Australian Open: Aslan Karatsev's astonishing breakthrough in debut Grand Slam

Aslan Karatsev was ranked 292 in the world at the beginning the 2020 season, not high enough to merit a presence at even the qualifiers of the Australian Open. A year later, the Russian has earned a spot in the semi-finals of the same Grand Slam and become the first man in the Open Era to enter the last-four stage on his Slam debut. Breakthroughs seldom get much bigger.

Aslan Karatsev of Russia celebrates after winning a point. (Getty Images)

On Tuesday, the 27-year-old defeated 18th seed Bulgarian Grigor Dimitrov 2-6, 6-4, 6-1, 6-2 in the quarter-finals, a third straight victory against a seeded player at Melbourne Park. Dimitrov might have been hampered with back spasms, but Karatsev has broken the back of a few other higher-ranked players in the last couple of weeks after qualifying to be at the biggest stage.

Karatsev is the fifth qualifier to make it to the semi-final of a Grand Slam in the Open Era, joining American John McEnroe, Aussie Bob Giltinan, Belgian Filip Dewulf and Belarusian Vladimir Voltchkov, the last player to do so at the 2000 Wimbledon.
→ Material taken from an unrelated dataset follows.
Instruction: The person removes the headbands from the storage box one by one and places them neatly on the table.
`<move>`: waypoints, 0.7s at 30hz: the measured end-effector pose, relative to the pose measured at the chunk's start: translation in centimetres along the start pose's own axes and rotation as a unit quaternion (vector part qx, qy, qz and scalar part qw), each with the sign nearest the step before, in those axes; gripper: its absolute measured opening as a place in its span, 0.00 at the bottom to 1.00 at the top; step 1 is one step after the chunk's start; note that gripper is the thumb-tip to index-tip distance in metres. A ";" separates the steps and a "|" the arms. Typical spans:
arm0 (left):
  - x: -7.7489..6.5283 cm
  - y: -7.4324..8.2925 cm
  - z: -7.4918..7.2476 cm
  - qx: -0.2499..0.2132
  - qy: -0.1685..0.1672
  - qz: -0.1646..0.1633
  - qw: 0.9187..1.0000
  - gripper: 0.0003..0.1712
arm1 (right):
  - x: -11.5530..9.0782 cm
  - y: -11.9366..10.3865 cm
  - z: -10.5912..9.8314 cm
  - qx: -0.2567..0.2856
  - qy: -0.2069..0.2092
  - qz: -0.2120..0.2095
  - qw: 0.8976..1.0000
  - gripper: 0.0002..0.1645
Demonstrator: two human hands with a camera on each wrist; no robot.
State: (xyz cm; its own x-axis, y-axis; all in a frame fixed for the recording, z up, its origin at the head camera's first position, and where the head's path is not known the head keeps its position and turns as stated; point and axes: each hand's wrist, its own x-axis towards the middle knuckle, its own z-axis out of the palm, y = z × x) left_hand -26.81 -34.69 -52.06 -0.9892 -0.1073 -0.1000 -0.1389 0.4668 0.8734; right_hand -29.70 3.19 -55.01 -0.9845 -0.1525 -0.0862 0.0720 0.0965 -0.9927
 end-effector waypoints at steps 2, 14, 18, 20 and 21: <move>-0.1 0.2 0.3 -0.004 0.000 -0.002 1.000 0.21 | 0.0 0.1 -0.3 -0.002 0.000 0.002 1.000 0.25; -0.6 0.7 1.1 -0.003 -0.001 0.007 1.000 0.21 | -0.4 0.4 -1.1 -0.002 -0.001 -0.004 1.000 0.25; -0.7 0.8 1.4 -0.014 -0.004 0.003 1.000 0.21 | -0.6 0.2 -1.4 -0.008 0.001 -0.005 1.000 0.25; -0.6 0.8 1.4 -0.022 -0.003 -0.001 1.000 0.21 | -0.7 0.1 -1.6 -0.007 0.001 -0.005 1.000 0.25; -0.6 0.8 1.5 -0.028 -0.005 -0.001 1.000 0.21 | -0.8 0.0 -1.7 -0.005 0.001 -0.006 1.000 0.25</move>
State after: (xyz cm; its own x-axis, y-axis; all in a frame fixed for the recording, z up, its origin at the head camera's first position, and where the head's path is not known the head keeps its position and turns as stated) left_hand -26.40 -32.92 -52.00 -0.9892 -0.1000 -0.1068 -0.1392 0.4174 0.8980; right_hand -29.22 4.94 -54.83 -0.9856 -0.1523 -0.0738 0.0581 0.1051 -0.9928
The current world No. 114 is the lowest-ranked man to reach a Slam semi-final since Goran Ivanisevic, ranked 125th, at the 2001 Wimbledon. He is also the first Russian man since Marat Safin in 2005 to reach the Australian Open singles semis, and with Daniil Medvedev facing Andrey Rublev in their quarter-finals on Wednesday, it ensures two Russians among the last four men standing.

Before the start of this Australian Open, Karatsev had won just three ATP tour level matches; he now has five wins in Melbourne alone. Before the start of this Australian Open, Karatsev had only once beaten a top-50 player; he has already beaten three (world No. 9 Diego Schwartzman, No. 19 Felix Auger-Aliassime and No. 21 Dimitrov) here.

Yet, he’s no one-tournament wonder. Karatsev was preparing to be on the fast lane when the world stopped due to the Covid-19-pandemic last year, playing a few exhibition matches after the tennis season was suspended in March. Once it resumed in August, he won 19 out of 21 matches on the ATP Challenger tour. After losing to three-time Grand Slam champion Stan Wawrinka in the final of the Prague Challenger, Karatsev bagged back-to-back titles in Prague and Ostrava to see his ranking jump to 112 at the end of the season.

That looked a distant possibility in 2017, when a knee injury sidelined the Russian for half a year and saw his ranking plummet in the region of 400 over the next couple of years. “From this moment it was really tough to get the confidence back and to feel the game,” Karatsev told ATP Tour.com.

Falling short in his nine previous attempts to qualify for a Grand Slam main draw, Karatsev got the job done at the 2021 Australian Open qualifiers in Doha last month. In the two-week Melbourne quarantine, he had India’s Sumit Nagal as his designated training partner, after which he represented his country at the ATP Cup. And although Karatsev lost all his three doubles matches in Russia’s title-winning march led by Medvedev and Rublev, Medvedev labelled him as the “secret weapon” of the team.

Karatsev’s own weapons are no longer a secret at the Australian Open—he blasted 50 winners against Schwartzman in the third round, 37 in his fourth-round win over Auger-Aliassime from two sets down and 34 against Dimitrov. According to the Australian Open website, Karatsev had the maximum average forehand and backhand speed in the tournament among the quarter-finalists.